BOISE, Idaho — The national average price of eggs has increased 49.1% from Nov. 2021 to Nov. 2022, according to the latest numbers from the U.S. Bureau of Labor Statistics (BLS). However, a more recent timeframe shows a more drastic increase in the Treasure Valley.
KTVB documented the real-time cost of grocery-shopping staples in June at Boise stores. A dozen of Albertsons eggs came out to $2.19 while WinCo charged $1.78.
KTVB found prices Monday more than doubled; Albertsons charges $4.99 for that same carton while WinCo posted a $4.53 price tag. Both businesses had restrictions on how many cartons a person can buy at once.
McIntyre Pastures in Caldwell produces free-range eggs through their 2,700 laying hens. The family owned and operated company attributes the price increases seen in grocery stores to the rising cost of feed, fuel, packaging, and labor.
A nationwide avian flu outbreak played a significant role as well, McIntyre said. 60 million birds died from the outbreak across the United States, according to the U.S. Department of Agriculture.
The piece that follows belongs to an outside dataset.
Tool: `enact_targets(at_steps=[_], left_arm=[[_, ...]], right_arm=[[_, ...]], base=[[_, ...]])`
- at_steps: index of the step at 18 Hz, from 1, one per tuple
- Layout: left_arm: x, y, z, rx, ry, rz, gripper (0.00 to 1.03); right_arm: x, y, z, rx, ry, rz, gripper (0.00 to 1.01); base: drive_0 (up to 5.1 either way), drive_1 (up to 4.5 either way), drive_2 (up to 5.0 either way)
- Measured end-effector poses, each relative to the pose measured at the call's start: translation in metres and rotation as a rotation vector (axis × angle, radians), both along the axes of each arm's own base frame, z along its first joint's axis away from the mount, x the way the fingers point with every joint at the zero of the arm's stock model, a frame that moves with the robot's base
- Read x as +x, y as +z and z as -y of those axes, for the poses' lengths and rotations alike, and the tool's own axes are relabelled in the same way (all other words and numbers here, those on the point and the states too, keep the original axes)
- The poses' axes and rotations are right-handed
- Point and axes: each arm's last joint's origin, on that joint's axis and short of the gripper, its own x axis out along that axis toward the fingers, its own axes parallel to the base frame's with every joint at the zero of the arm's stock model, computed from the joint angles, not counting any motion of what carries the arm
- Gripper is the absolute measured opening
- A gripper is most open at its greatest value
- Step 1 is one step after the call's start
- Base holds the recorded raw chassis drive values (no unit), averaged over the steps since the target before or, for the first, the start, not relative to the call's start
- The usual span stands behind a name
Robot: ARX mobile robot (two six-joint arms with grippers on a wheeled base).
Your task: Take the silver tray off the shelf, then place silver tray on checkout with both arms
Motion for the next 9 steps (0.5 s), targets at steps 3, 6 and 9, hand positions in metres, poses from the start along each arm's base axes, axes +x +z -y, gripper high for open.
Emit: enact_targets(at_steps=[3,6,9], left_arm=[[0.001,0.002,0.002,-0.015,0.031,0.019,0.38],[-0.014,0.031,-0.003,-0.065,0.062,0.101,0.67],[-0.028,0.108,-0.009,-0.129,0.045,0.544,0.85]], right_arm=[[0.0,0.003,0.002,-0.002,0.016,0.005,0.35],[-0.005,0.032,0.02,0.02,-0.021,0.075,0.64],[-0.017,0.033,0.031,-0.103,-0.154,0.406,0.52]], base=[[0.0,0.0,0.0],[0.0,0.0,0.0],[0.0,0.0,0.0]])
"So, the breeding stock is not there. You have breeding stock wiped out and you have no eggs to hatch new chicks - you can't replace birds that are getting old," Marie McIntyre said. "It's just a domino effect. And you are depopulating flocks that have been infected with the bird flu."
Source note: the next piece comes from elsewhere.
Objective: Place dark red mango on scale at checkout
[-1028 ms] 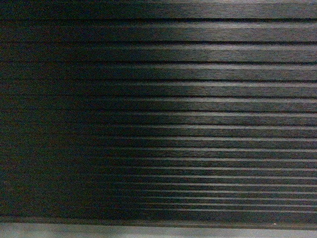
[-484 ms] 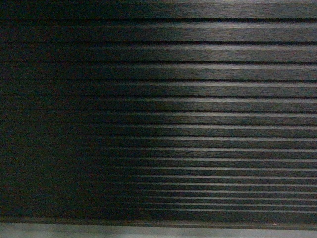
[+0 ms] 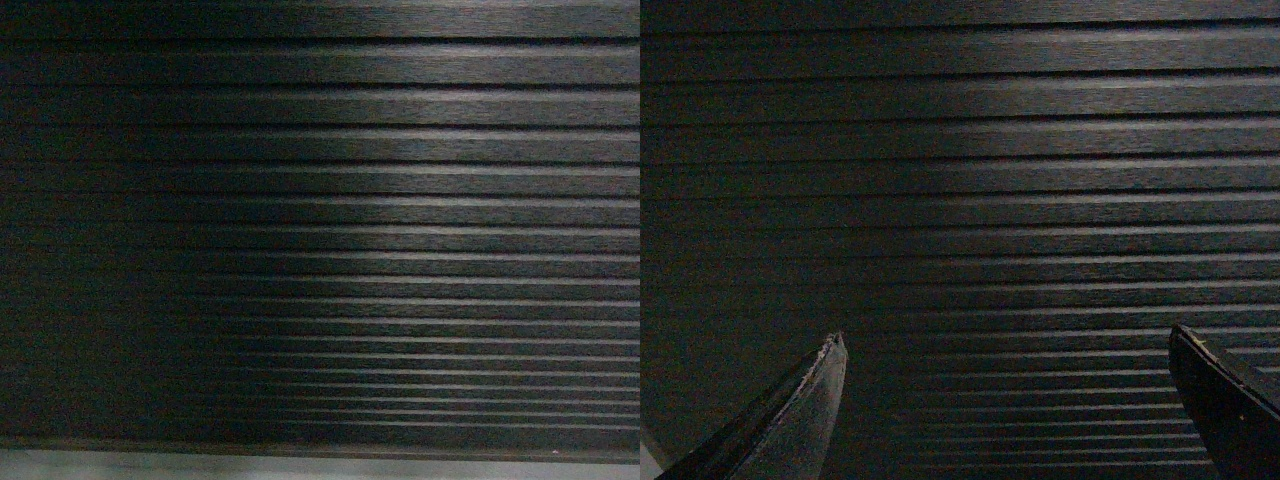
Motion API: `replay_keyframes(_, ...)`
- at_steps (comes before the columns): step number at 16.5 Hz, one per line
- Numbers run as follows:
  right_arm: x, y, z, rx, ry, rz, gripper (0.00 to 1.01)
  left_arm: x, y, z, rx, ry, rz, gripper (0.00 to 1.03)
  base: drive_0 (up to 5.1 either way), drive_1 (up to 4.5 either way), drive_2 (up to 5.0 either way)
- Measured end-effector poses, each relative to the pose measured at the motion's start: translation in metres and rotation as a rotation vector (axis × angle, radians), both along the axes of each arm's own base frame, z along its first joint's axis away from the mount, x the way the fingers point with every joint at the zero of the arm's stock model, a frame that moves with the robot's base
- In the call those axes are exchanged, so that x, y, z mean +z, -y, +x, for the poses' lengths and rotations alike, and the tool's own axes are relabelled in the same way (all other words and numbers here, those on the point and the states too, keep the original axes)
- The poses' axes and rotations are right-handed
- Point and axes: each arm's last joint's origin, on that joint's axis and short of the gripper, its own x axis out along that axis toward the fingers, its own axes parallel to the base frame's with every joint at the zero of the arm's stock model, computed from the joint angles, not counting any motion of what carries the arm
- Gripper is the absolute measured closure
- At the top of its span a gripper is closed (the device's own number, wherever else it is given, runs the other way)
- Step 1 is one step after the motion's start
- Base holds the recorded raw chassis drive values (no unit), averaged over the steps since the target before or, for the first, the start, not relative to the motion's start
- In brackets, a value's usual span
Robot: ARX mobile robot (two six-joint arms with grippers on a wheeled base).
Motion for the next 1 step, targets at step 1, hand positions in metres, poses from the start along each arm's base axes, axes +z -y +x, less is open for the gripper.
replay_keyframes(1, 0.0, 0.0, 0.0, 0.0, 0.0, 0.0, 0.03, 0.0, 0.0, 0.0, 0.0, 0.0, 0.0, 0.05, 0.0, 0.0, 0.0)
McIntyre Pastures has not been impacted directly by the bird flu. The farm has started to recycle egg cartons to cut its own costs. But the rising cost we see at stores from corporate producers are impacting regular people.
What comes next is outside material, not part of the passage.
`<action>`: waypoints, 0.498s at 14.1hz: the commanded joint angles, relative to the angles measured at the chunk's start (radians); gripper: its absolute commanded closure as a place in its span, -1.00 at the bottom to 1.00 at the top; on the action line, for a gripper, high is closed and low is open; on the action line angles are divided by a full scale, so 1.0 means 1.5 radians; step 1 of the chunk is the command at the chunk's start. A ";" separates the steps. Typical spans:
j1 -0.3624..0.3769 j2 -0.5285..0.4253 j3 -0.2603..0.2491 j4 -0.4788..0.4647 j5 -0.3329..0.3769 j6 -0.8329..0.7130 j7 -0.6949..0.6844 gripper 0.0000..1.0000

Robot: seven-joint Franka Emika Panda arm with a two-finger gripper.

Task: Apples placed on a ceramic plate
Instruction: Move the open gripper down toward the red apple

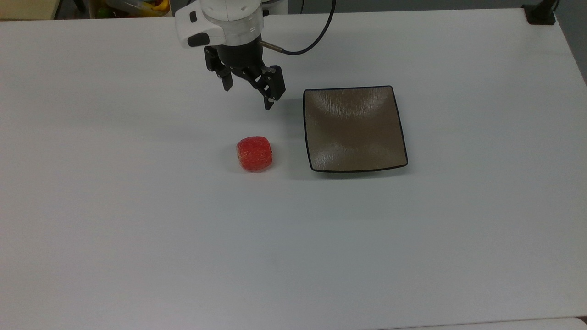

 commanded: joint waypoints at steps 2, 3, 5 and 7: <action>0.008 0.020 -0.003 -0.006 0.010 0.060 0.093 -1.00; 0.009 0.026 -0.003 -0.006 0.008 0.069 0.115 -1.00; 0.014 0.035 -0.003 -0.009 0.002 0.104 0.170 -1.00; 0.011 0.042 -0.003 -0.008 0.001 0.131 0.216 -1.00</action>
"I don't care where you go," WinCo shopper Alyce Milstead said. "Eggs used to be the cheap protein. I have six children, and we ate a lot of eggs. But no more."
Milstead is now retired and lives on Social Security; her 8.7% cost of living adjustment (COLA) should help ease the financial strain into the new year. However, Milstead admits she couldn't afford the cost of living today without the help of her children.
"I'm okay, but there are a lot of others who only get 400 or 600 a month," Milstead said. "I'm blessed. Without my children or family, I don't know how these people are surviving. That's the way I see the impact on a lot of people."